:: Task objective ::
Please return the lines below verbatim, beginning at the one that has "Several lookups on" and stopping after the one that has "query: the noun phrase to outline: soy", and add no other lines.

++++++

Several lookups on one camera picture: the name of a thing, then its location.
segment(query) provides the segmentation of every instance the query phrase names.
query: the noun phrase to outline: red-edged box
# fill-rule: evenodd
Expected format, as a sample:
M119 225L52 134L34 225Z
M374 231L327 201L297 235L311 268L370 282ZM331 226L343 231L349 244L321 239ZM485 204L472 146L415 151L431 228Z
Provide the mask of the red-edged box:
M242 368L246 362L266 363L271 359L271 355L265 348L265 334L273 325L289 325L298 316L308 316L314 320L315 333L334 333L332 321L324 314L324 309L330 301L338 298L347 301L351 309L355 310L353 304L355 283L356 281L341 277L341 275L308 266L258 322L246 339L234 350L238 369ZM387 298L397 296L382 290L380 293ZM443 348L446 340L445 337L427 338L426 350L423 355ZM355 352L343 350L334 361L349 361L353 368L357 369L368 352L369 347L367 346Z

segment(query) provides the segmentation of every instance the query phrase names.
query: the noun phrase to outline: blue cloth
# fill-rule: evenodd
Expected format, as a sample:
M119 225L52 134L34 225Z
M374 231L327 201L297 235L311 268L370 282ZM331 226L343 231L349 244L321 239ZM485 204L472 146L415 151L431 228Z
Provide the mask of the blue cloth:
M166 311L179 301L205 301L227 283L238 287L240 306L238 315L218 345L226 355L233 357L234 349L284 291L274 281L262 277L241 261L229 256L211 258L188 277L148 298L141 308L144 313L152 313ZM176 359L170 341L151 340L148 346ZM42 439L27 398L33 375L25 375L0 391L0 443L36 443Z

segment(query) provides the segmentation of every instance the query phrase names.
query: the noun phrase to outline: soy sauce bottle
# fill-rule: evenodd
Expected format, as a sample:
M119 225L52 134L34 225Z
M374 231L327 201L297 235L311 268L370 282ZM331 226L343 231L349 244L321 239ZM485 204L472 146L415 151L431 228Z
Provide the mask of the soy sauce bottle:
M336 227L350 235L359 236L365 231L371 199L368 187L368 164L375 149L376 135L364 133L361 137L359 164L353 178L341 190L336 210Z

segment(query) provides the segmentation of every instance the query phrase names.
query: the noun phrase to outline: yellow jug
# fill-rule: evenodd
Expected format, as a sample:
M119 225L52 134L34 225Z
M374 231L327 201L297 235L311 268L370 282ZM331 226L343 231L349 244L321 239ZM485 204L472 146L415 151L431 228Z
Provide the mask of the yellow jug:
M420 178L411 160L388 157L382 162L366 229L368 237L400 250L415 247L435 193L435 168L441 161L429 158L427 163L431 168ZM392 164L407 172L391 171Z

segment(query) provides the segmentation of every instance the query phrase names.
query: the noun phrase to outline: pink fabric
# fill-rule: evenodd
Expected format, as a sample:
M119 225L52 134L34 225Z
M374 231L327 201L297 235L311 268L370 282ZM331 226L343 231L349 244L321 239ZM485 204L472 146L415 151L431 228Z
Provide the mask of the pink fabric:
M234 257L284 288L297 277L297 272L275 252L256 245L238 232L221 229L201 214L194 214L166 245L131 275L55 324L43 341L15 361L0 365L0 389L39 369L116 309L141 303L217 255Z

++++++

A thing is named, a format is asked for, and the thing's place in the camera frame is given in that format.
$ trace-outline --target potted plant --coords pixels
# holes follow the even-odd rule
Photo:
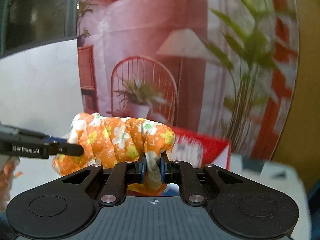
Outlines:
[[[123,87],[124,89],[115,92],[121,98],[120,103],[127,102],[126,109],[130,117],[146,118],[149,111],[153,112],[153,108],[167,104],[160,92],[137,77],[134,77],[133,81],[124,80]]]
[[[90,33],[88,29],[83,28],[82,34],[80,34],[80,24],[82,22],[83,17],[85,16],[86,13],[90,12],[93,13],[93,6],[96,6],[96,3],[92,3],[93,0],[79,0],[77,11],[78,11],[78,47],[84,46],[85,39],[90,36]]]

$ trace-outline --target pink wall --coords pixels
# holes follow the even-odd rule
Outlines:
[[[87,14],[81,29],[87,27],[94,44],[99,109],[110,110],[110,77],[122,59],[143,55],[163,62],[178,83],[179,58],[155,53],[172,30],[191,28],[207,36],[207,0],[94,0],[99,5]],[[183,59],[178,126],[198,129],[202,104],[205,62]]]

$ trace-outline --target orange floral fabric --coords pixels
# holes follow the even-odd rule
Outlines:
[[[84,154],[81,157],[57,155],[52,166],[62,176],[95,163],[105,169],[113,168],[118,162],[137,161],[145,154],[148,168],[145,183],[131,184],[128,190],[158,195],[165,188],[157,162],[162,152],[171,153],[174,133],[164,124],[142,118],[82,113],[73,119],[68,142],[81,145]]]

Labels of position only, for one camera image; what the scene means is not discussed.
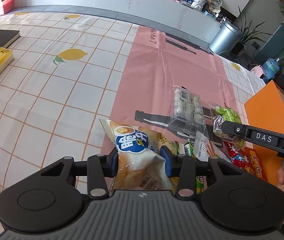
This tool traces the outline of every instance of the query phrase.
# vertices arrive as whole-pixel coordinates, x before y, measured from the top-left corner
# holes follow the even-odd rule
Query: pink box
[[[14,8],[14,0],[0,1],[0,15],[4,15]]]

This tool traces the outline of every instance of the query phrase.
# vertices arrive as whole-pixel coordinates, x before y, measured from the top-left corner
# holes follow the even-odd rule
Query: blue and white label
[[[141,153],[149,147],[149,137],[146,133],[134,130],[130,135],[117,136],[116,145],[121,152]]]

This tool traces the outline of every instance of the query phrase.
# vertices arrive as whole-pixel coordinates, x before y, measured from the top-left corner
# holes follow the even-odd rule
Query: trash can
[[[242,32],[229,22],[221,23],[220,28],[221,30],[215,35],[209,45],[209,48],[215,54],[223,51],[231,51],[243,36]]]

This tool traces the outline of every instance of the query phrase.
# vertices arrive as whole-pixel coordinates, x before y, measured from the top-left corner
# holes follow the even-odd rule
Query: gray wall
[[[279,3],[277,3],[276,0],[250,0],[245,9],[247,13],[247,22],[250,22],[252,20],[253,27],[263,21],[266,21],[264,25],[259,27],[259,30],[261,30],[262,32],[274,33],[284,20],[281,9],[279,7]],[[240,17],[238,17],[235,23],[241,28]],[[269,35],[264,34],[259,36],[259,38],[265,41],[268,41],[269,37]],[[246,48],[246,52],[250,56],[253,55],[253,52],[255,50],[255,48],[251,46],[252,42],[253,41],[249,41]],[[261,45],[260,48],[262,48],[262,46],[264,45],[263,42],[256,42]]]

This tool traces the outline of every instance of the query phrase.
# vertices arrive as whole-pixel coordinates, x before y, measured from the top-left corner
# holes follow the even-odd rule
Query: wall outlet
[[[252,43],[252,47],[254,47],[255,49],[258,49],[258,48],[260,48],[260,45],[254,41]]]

++++++

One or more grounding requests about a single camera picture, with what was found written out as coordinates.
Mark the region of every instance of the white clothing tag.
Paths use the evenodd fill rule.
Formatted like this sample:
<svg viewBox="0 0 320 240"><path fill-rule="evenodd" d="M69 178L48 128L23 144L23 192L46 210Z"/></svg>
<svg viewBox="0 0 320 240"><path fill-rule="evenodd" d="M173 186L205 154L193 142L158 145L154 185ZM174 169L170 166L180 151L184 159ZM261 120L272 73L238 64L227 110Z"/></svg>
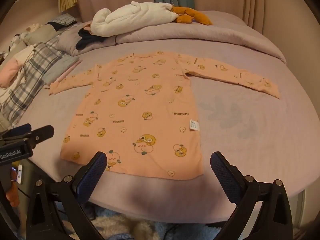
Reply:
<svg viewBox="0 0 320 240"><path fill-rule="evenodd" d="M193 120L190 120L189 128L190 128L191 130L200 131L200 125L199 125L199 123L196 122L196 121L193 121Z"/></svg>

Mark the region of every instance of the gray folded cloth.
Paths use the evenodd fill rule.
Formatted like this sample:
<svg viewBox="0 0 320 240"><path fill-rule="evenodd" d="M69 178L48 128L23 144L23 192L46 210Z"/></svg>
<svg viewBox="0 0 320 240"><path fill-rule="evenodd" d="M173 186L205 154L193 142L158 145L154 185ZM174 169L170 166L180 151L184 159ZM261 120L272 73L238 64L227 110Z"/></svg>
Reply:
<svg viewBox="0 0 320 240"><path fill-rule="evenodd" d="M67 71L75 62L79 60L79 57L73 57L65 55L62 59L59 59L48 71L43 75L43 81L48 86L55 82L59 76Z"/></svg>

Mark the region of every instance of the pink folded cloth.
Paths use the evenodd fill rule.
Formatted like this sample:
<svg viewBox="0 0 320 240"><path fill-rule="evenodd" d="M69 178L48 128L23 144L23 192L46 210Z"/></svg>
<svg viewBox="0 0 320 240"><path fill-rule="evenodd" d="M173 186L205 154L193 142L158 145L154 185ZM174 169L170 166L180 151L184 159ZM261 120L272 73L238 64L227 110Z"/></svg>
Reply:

++++++

:: Reply to the exercise ::
Several lookups on one camera picture: the name of a thing, then its location.
segment(query) provides the segmentation of every instance the query phrase names.
query: the noun phrase to outline: red-edged box
# fill-rule: evenodd
Expected format, as a sample:
M119 225L52 134L34 225Z
M374 231L327 201L297 235L311 268L370 282ZM331 226L343 231L349 244L321 239ZM485 204L472 146L415 151L431 228Z
Provide the mask of the red-edged box:
M242 368L246 362L266 363L271 359L271 355L265 348L265 334L273 325L289 325L298 316L308 316L314 320L315 333L334 333L332 321L324 314L324 309L330 301L338 298L347 301L351 309L355 310L353 304L355 283L356 281L341 277L341 275L308 266L258 322L246 339L234 350L238 369ZM387 298L397 296L382 290L380 293ZM443 348L446 340L445 337L427 338L426 350L423 355ZM355 352L343 350L334 361L349 361L353 368L357 369L368 352L369 347L367 346Z

segment(query) provides the segmentation of every instance the query phrase names.
query: the noun phrase to outline: blue cloth
# fill-rule: evenodd
Expected format, as a sample:
M119 225L52 134L34 225Z
M374 231L327 201L297 235L311 268L370 282ZM331 226L343 231L349 244L321 239ZM485 204L472 146L415 151L431 228Z
Provide the mask of the blue cloth:
M166 311L179 301L205 301L227 283L238 287L240 306L238 315L218 345L226 355L233 357L234 349L284 291L274 281L262 277L241 261L229 256L211 258L188 277L148 298L141 308L144 313L152 313ZM176 359L170 341L151 340L148 346ZM42 439L27 398L33 375L25 375L0 391L0 443L36 443Z

segment(query) provides the segmentation of every instance the query phrase names.
query: the noun phrase to outline: soy sauce bottle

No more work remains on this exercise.